● What you have to do
Where in the data below does the word "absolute" appear? Copy each line that holds it.

● Stored data
__________

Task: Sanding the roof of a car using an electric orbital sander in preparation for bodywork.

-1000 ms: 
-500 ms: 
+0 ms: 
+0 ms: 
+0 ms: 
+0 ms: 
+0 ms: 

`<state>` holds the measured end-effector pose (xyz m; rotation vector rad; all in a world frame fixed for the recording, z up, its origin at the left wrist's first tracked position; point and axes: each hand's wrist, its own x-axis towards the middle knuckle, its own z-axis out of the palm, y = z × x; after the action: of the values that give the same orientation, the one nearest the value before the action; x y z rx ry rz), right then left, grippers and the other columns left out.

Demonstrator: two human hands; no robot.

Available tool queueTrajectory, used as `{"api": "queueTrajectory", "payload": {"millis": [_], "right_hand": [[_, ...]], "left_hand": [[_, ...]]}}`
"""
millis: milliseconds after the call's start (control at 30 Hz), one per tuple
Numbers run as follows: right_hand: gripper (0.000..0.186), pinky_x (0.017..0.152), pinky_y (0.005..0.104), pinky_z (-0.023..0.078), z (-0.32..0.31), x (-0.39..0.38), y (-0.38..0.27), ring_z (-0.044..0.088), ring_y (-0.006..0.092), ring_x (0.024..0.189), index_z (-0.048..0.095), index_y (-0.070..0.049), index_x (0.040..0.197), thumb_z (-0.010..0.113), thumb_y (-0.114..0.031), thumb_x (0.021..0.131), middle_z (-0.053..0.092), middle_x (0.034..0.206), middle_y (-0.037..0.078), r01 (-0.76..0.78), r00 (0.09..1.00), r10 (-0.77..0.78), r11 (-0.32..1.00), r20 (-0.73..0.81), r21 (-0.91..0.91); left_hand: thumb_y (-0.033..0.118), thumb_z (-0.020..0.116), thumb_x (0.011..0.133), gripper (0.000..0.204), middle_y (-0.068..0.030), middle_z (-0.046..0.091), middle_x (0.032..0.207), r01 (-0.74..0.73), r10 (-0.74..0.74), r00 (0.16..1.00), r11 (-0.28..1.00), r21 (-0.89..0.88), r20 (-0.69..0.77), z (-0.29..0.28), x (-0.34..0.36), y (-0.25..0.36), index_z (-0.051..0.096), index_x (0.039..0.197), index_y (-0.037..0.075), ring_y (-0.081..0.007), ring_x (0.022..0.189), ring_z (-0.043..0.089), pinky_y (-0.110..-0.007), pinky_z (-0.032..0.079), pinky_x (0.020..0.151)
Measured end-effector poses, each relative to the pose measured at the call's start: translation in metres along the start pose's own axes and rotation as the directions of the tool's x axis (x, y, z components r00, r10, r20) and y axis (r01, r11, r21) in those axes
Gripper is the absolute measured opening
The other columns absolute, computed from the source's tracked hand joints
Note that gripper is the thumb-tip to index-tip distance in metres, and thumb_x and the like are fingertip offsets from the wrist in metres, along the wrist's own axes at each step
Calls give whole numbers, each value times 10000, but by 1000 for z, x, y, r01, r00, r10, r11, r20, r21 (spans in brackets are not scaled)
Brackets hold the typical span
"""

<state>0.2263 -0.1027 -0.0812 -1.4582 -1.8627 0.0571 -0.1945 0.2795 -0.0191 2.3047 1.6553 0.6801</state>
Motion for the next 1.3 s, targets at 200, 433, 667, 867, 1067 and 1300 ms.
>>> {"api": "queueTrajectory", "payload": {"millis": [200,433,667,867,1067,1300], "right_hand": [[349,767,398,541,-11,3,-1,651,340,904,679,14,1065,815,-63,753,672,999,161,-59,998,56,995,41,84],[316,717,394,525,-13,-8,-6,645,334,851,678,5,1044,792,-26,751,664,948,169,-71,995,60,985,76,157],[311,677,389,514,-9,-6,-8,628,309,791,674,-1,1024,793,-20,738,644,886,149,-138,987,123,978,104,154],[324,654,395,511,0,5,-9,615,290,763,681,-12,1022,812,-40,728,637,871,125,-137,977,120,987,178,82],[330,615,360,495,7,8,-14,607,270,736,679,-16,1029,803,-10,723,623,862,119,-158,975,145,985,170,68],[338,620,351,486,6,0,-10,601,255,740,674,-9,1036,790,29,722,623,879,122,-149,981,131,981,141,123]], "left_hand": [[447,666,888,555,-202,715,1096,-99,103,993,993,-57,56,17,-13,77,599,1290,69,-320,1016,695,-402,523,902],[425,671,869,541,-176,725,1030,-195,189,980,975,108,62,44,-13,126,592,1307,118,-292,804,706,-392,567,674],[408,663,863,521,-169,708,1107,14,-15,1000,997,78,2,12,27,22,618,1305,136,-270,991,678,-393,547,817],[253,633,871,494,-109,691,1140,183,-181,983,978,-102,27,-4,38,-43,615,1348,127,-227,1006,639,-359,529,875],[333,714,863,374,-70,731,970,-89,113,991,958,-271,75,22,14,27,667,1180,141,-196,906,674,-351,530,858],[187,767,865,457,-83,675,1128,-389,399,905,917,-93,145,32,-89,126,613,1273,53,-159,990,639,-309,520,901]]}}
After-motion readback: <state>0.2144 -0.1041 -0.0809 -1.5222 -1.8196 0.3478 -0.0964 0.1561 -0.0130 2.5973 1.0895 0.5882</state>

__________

● Response to this task
Gripper is the absolute measured opening
The other columns absolute, computed from the source's tracked hand joints

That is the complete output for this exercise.